The Alaji (upper) Basalts are the youngest series of the Ethiopian flood basalts. The most recent flows are only 15 million years old.

Name and definition
The name was coined by geologist William Thomas Blanford, who accompanied the British Expedition to Abyssinia in 1868,  after the Imba Alaje mountain. So far the nomenclature has not been proposed for recognition to the International Commission on Stratigraphy.

Stratigraphic context
Uppermost Tertiary flood basalts in Ethiopia. Locally they are covered by Pliocene shield volcanoes, such as the Simien Mountains, or Mount Guna. These flows have been deposited on the lower Ashangi Basalts and locally on intra-volcanic sedimentary rock.

Environment
Like all volcanic rocks, the Alaji Basalts originate from initial melting of the Earth's mantle. After extrusion, the magmatic structures form at the surface. Common volcanic structures such as lava tubes or ropy lavas are absent in the Alaji Basalts, but (columnar joints) are omnipresent. The basalts comprise successive flows. During cooling, newly developed crystals within the lava solidify and develop congealing stress that favours the formation of columnar joints (intersecting fractures). They are perpendicular to the surface of the lava flow: mostly vertical, but sometimes also inclined or almost horizontal.

Lithology

The Alaji Basalts hold alternating layers of rhyolitic  and basaltic rocks.

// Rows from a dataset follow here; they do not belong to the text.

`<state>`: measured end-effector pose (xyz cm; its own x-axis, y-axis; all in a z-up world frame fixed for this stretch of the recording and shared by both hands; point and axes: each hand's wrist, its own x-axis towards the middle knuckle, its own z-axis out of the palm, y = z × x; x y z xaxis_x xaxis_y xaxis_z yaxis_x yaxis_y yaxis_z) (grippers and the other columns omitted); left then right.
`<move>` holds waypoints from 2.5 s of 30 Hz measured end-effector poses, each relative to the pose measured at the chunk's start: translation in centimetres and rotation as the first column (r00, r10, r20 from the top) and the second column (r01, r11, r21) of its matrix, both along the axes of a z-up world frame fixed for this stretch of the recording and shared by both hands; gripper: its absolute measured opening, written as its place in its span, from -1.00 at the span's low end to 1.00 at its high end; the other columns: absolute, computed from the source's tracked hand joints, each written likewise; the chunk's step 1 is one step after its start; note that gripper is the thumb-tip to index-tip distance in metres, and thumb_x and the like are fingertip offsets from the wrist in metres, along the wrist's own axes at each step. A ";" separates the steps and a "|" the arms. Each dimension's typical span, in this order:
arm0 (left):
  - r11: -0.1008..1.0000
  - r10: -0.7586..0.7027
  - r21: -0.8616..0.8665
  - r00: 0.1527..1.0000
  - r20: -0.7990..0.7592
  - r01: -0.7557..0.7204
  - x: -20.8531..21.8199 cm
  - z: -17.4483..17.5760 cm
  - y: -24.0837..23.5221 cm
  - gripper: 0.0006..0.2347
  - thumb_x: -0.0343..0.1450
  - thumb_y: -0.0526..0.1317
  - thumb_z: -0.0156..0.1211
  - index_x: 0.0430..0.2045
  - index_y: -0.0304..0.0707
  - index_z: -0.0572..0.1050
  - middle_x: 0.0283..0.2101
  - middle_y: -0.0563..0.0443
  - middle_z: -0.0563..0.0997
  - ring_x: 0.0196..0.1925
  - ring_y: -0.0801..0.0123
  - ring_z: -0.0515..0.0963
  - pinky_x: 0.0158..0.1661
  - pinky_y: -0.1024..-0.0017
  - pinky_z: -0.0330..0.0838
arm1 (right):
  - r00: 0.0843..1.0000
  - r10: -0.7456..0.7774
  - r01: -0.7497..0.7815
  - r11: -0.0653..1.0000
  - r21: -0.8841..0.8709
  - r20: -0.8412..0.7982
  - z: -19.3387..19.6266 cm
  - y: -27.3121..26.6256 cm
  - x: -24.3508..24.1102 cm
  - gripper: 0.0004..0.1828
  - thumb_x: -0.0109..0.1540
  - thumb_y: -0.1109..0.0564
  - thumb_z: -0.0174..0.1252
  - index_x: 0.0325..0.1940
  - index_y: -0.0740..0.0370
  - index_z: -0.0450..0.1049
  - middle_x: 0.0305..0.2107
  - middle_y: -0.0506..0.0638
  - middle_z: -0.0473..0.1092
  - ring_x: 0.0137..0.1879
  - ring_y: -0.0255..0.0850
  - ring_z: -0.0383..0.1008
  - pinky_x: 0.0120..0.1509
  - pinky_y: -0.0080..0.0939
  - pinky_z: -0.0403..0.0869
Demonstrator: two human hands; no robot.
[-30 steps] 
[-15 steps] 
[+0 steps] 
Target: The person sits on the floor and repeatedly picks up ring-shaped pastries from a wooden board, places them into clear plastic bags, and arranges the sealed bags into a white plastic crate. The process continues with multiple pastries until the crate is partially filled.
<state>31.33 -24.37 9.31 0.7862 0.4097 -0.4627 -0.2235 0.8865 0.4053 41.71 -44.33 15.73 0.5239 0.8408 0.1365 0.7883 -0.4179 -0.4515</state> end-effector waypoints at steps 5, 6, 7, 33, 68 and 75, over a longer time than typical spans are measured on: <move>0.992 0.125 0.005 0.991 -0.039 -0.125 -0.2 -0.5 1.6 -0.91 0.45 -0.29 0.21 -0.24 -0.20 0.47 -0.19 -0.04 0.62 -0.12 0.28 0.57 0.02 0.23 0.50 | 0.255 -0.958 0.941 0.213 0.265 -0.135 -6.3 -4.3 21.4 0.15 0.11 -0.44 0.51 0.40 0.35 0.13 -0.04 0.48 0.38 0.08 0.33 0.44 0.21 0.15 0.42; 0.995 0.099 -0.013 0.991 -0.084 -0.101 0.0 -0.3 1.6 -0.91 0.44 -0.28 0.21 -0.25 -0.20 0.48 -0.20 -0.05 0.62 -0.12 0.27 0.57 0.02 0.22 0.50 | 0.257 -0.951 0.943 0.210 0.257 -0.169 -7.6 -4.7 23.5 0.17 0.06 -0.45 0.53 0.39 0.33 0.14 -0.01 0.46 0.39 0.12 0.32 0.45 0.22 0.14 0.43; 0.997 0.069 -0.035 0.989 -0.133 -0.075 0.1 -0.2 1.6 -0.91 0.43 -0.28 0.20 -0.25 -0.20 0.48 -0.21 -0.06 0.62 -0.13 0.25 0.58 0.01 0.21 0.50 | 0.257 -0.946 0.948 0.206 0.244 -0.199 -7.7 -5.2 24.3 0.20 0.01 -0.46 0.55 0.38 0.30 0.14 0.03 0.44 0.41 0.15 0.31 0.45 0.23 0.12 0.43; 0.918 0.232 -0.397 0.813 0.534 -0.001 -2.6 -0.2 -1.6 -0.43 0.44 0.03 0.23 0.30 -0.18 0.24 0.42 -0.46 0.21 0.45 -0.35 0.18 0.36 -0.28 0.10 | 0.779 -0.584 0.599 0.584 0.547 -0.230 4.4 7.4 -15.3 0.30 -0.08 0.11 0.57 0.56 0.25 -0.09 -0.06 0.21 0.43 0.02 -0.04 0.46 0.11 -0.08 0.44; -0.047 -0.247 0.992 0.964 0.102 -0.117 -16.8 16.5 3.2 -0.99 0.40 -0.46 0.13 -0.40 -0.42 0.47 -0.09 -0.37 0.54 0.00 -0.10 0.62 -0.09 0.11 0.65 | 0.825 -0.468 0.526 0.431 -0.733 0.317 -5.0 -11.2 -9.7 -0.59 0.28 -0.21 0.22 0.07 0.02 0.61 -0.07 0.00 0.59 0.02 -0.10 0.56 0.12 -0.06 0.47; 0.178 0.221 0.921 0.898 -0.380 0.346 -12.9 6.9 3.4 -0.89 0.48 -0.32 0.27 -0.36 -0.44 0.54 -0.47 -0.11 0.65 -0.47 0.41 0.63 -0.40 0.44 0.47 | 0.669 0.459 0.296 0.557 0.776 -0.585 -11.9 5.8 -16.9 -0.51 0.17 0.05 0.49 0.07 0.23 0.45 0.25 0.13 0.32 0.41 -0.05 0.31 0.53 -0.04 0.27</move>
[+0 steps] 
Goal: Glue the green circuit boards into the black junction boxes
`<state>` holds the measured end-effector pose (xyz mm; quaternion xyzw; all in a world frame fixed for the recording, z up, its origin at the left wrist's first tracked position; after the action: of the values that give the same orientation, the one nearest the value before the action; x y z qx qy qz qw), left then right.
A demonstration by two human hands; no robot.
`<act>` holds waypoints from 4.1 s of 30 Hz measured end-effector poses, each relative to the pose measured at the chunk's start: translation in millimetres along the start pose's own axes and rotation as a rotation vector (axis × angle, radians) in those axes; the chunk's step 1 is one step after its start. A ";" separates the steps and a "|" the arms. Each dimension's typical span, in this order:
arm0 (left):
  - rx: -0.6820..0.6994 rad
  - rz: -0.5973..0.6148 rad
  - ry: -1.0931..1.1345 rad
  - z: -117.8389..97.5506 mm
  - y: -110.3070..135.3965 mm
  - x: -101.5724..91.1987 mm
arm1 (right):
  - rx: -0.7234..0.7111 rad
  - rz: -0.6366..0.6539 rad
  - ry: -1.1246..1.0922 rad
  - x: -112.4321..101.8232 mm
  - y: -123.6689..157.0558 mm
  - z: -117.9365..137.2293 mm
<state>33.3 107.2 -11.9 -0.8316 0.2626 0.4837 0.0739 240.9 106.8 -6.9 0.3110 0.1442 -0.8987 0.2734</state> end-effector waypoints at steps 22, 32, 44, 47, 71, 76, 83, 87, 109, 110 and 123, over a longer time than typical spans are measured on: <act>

Its thickness varies between 80 and 220 metres. The upper layer is capped by trachytic materials. The lower part of the Alaji Basalts is composed of medium- to fine-grained basalts. The middle succession holds elongated plagioclase-dominated trachytes. The mineralogy of the basaltic rocks is marked by well-aligned elongated pyroxenes and micro-plagioclases. In the mineralogy of the trachytes one notices especially the by twinning of feldspar minerals and a small amount of altered pyroxenes.

Geographical extent
The formation outcrops widely in the Ethiopian highlands, particularly in the upper landscape positions.